In Holland, the Integrity Unit of the Dutch Football Association (KNVB) said it had evidence of the first case of match-fixing in the country. Its investigation alleges that Ibrahim Kargbo, who played for the country’s top-flight Eredivisie team Willem II Tilburg between 2006 and 2010, agreed to work with convicted Singaporean matchfixer Wilson Raj Perumal in order to lose against FC Utrecht on 9 August 2009. Kargbo’s emails, KNVB says, suggest he and two other Willem II players it could not clearly identify would each receive €25,000 if their team lost by more than one goal.
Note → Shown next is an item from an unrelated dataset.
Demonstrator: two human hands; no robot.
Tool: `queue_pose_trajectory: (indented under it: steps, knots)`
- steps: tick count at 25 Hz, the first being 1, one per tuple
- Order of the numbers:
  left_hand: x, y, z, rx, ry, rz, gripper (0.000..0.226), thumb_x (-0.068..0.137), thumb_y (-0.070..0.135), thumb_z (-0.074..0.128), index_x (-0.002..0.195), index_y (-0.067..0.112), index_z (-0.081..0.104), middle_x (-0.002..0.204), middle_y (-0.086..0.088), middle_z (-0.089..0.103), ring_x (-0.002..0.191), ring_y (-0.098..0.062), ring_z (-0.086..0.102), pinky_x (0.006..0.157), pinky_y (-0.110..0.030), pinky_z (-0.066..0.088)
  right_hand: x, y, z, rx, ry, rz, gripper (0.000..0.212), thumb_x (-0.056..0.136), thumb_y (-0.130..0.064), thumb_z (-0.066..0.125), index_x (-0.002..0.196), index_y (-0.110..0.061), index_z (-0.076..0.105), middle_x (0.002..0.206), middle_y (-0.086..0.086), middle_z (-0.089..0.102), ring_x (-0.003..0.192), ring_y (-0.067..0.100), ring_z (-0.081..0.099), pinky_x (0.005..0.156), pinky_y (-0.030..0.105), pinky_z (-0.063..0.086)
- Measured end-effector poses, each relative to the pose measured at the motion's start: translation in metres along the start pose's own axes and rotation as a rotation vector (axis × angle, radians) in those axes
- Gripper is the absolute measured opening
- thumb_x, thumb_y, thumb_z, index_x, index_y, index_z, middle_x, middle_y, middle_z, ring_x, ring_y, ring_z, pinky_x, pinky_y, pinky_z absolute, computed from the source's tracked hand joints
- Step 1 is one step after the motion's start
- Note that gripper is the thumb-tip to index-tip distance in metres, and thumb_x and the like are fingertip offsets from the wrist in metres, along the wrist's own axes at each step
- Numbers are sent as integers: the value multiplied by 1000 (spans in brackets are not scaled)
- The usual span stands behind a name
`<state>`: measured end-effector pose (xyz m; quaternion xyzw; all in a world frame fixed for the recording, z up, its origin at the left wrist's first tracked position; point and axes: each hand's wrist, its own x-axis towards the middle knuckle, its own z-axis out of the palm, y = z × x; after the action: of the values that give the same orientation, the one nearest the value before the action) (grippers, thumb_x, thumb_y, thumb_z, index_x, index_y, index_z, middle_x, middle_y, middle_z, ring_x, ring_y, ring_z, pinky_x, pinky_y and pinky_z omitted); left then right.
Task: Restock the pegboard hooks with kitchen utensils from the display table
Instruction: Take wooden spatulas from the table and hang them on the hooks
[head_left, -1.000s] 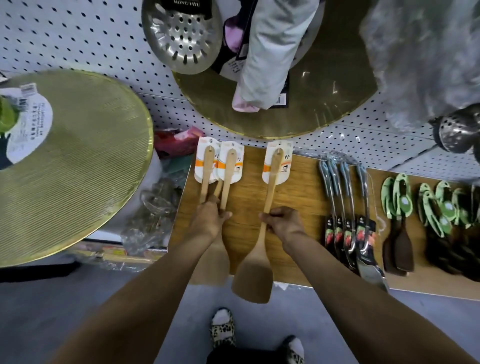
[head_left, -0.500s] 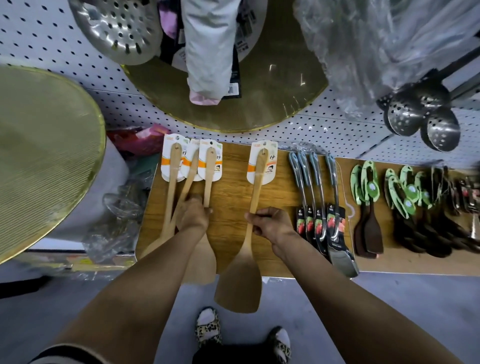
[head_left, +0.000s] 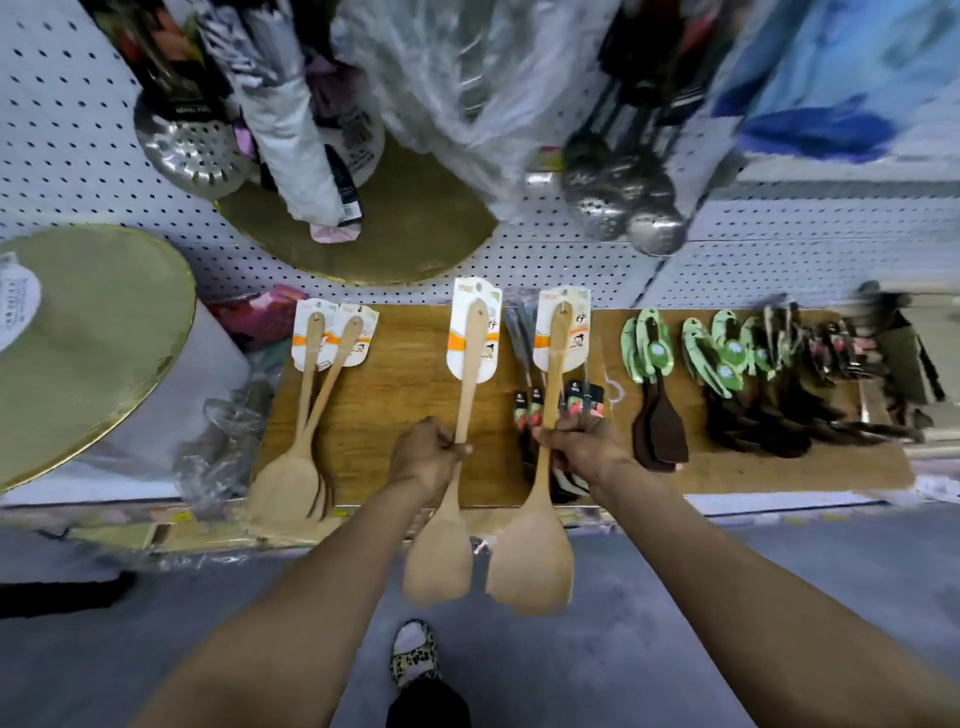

In the end the fix actually failed because Utrecht only won the match 1-0.

Ex-Sierra Leone captain Kargbo was previously one of 15 players and officials suspended for fixing a 2008 World Cup qualifier match against South Africa. He currently plays for Atletico in Portugal. “Dutch football has in this area become one of the last in Europe to officially lose its innocence,” said KNVB operations director Gijs de Jong. “We hope that this will benefit. Namely, that it contributes to the urgency in the Netherlands to combat this scourge in the sport.” The KNVB says it will send its report to UEFA and FIFA.

Meanwhile, an investigation by Britain’s Guardian newspaper revealed the International Tennis Federation had secretly banned two umpires and was taking action against four more for working with “courtsiders” on the ITF’s Futures Tour, the lowest level of professional tennis. “Courtsiding” refers to the practice of using a man at the court side to transmit score information to gamblers seconds before bookmakers and internet betting sites receive it, enabling the gamblers to place bets just before the bookmakers update their odds.

In 2012 the ITF had signed a US$14 million per-year deal with data company Sportradar to distribute scores from small tournaments around the world. The matches under investigation were played in ITF Futures tournaments in eastern Europe with little or no television coverage, low security and poorly paid umpires susceptible to taking bribes. Responsible for sending information to Sportradar, the umpires were supposed to tap scores into official WiFi-connected tablet computers immediately after each point, but were in fact deliberately delaying by as much as 60 seconds. This gave time for crooked gamblers, acting on their own information, to quickly place bets knowing what would happen next.

Experts say tennis is ideally suited to gambling-related corruption. According to The Guardian the European Sports Security Association, a bookmaker’s trade association, raised 49 suspicious gambling alerts about the sport in the first nine months of 2015 compared to 16 alerts for other sports over the same period. The newspaper criticized the ITF for failing to reveal that corruption in the sport was spreading from allegations of match-fixing against players, to referees. It said the explosion in the number of events that can be gambled on during play had caused the number of suspicious gambling alerts to rise sharply over the past few years.